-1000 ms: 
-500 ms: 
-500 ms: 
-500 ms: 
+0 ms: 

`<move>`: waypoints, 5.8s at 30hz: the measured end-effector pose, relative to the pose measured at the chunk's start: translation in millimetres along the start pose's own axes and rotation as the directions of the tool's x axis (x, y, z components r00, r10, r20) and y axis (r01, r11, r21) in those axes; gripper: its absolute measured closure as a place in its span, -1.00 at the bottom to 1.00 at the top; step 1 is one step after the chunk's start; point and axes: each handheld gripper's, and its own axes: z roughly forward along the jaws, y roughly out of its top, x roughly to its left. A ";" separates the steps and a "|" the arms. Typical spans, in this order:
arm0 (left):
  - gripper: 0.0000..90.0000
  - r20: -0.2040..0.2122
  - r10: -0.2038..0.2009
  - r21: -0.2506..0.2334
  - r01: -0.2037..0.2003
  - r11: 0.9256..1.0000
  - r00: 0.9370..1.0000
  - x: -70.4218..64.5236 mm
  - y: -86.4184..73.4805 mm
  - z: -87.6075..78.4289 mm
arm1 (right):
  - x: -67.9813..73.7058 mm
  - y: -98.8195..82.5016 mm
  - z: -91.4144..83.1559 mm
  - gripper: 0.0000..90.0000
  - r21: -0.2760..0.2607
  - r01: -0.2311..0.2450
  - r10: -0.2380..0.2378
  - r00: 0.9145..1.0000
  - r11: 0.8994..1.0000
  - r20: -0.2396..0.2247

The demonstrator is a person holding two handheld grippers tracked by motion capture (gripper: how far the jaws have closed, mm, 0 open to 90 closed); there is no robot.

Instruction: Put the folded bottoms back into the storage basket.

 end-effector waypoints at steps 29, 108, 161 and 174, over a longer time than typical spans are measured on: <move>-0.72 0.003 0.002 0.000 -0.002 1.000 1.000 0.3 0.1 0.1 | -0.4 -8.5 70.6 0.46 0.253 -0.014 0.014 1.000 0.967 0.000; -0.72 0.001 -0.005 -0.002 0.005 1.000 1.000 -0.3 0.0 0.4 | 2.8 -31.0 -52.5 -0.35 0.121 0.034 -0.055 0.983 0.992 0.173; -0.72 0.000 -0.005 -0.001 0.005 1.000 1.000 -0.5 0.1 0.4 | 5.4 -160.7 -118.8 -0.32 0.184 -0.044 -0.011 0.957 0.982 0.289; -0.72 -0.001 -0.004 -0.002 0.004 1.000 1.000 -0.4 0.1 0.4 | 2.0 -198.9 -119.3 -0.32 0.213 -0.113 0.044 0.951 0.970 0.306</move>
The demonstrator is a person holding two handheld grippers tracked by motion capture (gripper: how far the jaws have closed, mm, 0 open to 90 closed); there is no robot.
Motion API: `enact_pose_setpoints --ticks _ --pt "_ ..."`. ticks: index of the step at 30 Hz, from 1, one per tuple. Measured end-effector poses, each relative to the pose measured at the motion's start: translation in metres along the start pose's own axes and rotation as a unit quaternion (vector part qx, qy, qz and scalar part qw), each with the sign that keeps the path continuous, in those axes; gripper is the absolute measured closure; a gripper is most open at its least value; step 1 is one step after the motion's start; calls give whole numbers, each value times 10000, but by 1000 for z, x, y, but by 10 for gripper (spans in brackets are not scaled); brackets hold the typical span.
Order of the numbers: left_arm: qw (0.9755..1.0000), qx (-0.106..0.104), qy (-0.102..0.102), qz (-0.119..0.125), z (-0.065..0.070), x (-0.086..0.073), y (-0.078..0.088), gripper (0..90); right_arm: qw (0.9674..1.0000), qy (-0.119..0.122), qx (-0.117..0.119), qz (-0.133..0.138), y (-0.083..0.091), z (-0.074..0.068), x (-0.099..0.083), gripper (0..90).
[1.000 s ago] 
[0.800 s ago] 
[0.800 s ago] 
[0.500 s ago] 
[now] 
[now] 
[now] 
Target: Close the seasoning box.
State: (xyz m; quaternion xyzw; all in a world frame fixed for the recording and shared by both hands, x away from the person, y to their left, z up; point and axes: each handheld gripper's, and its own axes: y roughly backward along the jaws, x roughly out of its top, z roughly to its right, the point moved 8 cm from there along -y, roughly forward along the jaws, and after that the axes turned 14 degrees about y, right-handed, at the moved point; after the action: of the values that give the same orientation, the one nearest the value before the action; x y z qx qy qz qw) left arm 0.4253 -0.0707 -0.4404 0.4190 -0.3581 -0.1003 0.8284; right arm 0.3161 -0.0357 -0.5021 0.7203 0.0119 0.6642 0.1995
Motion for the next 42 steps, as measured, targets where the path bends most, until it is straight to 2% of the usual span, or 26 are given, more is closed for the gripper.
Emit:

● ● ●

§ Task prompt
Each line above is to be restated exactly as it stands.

§ Your solution
-1000 ms: 
-500 ms: 
-500 ms: 
-500 ms: 
+0 ms: 

`<move>`: waypoints, 5.8s at 30hz: the measured end-effector pose, relative to the pose measured at the chunk's start: translation in millimetres along the start pose's own axes and rotation as the directions of the tool's x axis (x, y, z components r00, r10, r20) and y axis (r01, r11, r21) in those axes; gripper: its absolute measured closure as a place in its span, -1.00 at the bottom to 1.00 at the top; step 1 is one step after the chunk's start; point and axes: each handheld gripper's, and its own axes: z roughly forward along the jaws, y roughly out of its top, x roughly to its left. A ";" separates the steps and a "|" the arms. Typical spans, in this order:
arm0 (left):
  - gripper: 0.0000..90.0000
  - r20: -0.2040..0.2122
  - r10: -0.2038..0.2009
  - r21: -0.2506..0.2334
  - r01: -0.2037..0.2003
  - r11: 0.9256..1.0000
  - r00: 0.9370..1.0000
  - x: -70.4218..64.5236 mm
  - y: -86.4184..73.4805 mm
  - z: -87.6075..78.4289 mm
arm1 (right):
  - x: -67.9813..73.7058 mm
  - y: -98.8195..82.5016 mm
  - z: -91.4144..83.1559 mm
  - gripper: 0.0000..90.0000
  - r21: -0.2760..0.2607
  - r01: -0.2311..0.2450
  - r10: -0.2380..0.2378
  - r00: 0.9145..1.0000
  - r11: 0.8994..1.0000
  - r20: -0.2396..0.2247

The demonstrator is a person holding two handheld grippers tracked by motion capture (gripper: how far the jaws have closed, mm, 0 open to 90 closed); there is no robot.

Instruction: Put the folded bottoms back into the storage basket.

 end-effector waypoints at steps 29, 108, 161 and 174, over a longer time than typical spans are measured on: <move>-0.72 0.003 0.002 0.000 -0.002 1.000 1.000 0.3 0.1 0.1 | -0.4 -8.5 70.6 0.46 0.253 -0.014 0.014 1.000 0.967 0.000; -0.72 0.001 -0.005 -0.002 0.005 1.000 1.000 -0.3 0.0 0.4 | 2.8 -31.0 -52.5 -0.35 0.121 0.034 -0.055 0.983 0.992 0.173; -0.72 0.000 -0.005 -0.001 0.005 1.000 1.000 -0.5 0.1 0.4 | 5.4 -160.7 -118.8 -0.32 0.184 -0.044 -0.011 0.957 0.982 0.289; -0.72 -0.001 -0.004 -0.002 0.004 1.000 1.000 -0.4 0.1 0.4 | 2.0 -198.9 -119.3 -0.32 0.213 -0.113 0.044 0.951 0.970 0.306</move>
The demonstrator is a person holding two handheld grippers tracked by motion capture (gripper: how far the jaws have closed, mm, 0 open to 90 closed); there is no robot.
Motion API: `enact_pose_setpoints --ticks _ --pt "_ ..."`. ticks: index of the step at 30 Hz, from 1, one per tuple. Measured end-effector poses, each relative to the pose measured at the motion's start: translation in metres along the start pose's own axes and rotation as a unit quaternion (vector part qx, qy, qz and scalar part qw), each with the sign that keeps the path continuous, in those axes; gripper is the absolute measured closure; a gripper is most open at its least value; step 1 is one step after the motion's start; calls give whole numbers, each value times 10000, but by 1000 for z, x, y, but by 10 for gripper (spans in brackets are not scaled); brackets hold the typical span.
Order of the numbers: left_arm: qw (0.9755..1.0000), qx (-0.106..0.104), qy (-0.102..0.102), qz (-0.119..0.125), z (-0.065..0.070), x (-0.086..0.073), y (-0.078..0.088), gripper (0..90); right_arm: qw (0.9674..1.0000), qy (-0.119..0.122), qx (-0.117..0.119), qz (-0.133..0.138), y (-0.083..0.091), z (-0.074..0.068), x (-0.099..0.083), gripper (0..90).
[1.000 s ago] 
[0.800 s ago] 
[0.800 s ago] 
[0.500 s ago] 
[now] 
[now] 
[now] 
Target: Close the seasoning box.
State: (xyz m; quaternion xyzw; all in a world frame fixed for the recording and shared by both hands, x away from the person, y to their left, z up; point and axes: each handheld gripper's, and its own axes: y roughly backward along the jaws, x roughly out of its top, z roughly to its right, the point moved 8 cm from there along -y, roughly forward along the jaws, and after that the axes turned 14 degrees about y, right-handed, at the moved point; after the action: of the values that give the same orientation, the one nearest the value before the action; x y z qx qy qz qw) left arm 0.4253 -0.0707 -0.4404 0.4190 -0.3581 -0.1003 0.8284; right arm 0.3161 -0.0357 -0.5021 0.7203 0.0119 0.6642 0.1995
Motion for the next 42 steps, as measured, targets where the path bends most, until it is straight to 2% of the usual span, or 26 are given, more is closed for the gripper.
Emit:

That is the complete answer to the exercise.